Privacy Policy

Welcome to AImplify Global. These Terms and Conditions (“Terms”) govern your access to and use of our website (aimplifyglobal.com) and services, including recruitment solutions, marketing services, and technology consulting (collectively, the “Services”).

By accessing or using our Services, you agree to be bound by these Terms. If you do not agree with these Terms, you must not use our Services.
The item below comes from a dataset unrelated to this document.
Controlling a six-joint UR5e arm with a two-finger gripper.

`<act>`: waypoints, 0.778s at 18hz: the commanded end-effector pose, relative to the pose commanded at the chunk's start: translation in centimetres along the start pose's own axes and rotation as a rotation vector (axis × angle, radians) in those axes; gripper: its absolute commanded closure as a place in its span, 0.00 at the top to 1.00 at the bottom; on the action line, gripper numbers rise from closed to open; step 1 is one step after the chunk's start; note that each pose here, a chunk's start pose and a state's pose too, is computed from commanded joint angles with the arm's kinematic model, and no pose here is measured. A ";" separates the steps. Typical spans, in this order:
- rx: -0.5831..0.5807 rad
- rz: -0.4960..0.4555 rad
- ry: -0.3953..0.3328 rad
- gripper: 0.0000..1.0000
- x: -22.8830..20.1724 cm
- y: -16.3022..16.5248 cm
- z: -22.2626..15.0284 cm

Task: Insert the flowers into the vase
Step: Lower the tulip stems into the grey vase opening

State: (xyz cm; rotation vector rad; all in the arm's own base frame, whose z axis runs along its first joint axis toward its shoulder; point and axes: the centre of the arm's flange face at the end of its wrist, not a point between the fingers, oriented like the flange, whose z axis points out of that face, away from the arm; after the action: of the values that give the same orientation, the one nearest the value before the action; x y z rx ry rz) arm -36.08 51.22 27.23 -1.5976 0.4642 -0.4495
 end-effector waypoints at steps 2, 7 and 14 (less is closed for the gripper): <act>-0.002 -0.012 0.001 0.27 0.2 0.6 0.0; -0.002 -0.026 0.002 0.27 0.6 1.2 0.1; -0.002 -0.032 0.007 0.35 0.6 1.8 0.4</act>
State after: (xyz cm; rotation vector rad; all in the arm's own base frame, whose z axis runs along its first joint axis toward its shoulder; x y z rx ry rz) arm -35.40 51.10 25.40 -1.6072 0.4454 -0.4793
We reserve the right to modify these Terms at any time, and your continued use of the Services constitutes acceptance of any changes.

1. Definitions

  • “Company,” “we,” “us,” or “our” refers to AImplify Global.
  • “Client” or “you” refers to any individual or entity using our Services.
  • “Services” includes recruitment, marketing, information technology consulting, and related offerings.
  • “Content” refers to all text, graphics, images, software, and other materials available through our Services.

2. Scope of Services

2.1 Services Offered

AImplify Global provides the following services:

  • Recruitment Solutions: AI-assisted talent acquisition, candidate screening, hiring process optimization, and scalable recruitment frameworks.
  • Marketing Services: Brand positioning, demand generation, market visibility strategies, integrated marketing systems, and performance marketing.
  • Technology Consulting: System architecture, technology implementation, AI integration, automation solutions, and scalable technology infrastructure.

 

2.2 Service Delivery

Services are delivered through a structured approach: (1) Understand—assessing your constraints and opportunities, (2) Align—developing focused plans, and (3) Execute—delivering measurable progress with discipline. Specific deliverables, timelines, and pricing are outlined in individual service agreements or statements of work.

3. Client Obligations

As a client, you agree to:

  • Provide accurate, complete, and timely information necessary for service delivery
  • Cooperate with our team and respond to requests in a reasonable timeframe
  • Ensure you have proper authorization to share any data or information with us
  • Comply with all applicable laws and regulations in connection with your use of our Services
  • Pay all fees and charges according to the agreed payment terms
  • Not use our Services for any illegal, fraudulent, or unauthorized purposes

4. Payment Terms

4.1 Fees and Pricing

Fees for Services are specified in individual proposals, service agreements, or invoices. Pricing may be based on fixed fees, hourly rates, retainer arrangements, or performance-based models as agreed upon. All fees are exclusive of applicable taxes unless otherwise stated.

 

4.2 Payment Schedule

Payment terms will be specified in your service agreement. Typical terms include payment within 30 days of invoice date. We reserve the right to require advance payment or deposits for certain services. Late payments may incur interest charges at a rate of 1.5% per month or the maximum rate permitted by law, whichever is less.

 

4.3 Refunds

Fees are generally non-refundable except as required by law or as specifically stated in your service agreement. Requests for refunds must be submitted in writing and will be evaluated on a case-by-case basis.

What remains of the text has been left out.